Problem description: I'd like the number of lines in the material below that include the word "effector", written with no other text.

Supplied information:
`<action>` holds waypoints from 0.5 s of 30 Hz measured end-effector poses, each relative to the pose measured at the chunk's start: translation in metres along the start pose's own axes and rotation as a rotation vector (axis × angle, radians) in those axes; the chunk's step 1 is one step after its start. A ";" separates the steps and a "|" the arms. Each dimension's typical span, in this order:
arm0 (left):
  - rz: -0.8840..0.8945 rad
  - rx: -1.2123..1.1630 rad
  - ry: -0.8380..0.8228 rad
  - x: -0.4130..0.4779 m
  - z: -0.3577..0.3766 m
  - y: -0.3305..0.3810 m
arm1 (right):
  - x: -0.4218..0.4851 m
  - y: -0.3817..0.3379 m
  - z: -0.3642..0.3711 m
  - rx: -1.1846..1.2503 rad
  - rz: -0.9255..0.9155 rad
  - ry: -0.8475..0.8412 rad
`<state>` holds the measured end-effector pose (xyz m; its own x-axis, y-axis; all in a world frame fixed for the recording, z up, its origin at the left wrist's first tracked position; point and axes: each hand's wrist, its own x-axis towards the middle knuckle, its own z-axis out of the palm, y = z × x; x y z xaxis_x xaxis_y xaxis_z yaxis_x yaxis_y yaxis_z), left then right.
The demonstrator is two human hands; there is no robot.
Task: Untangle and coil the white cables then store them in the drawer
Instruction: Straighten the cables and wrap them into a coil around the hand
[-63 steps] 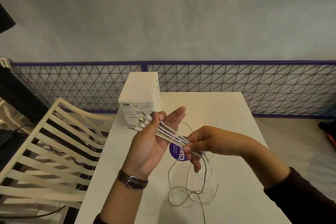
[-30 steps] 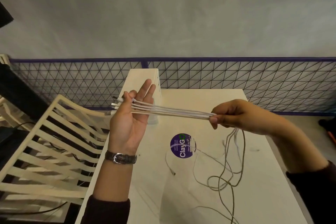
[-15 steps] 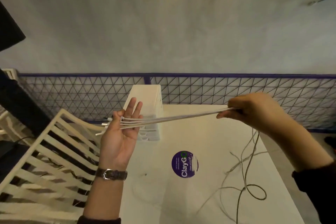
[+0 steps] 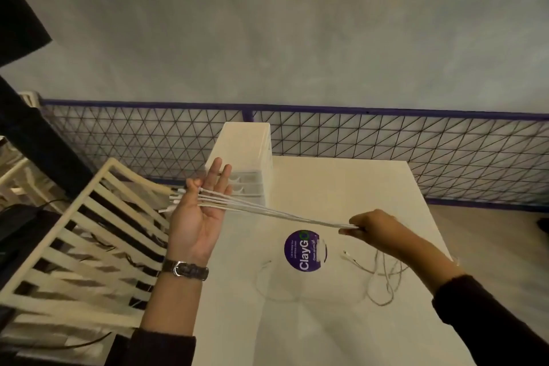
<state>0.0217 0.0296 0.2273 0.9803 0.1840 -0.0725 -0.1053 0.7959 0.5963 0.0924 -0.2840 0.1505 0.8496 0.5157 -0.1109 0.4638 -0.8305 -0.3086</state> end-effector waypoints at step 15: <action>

Answer: 3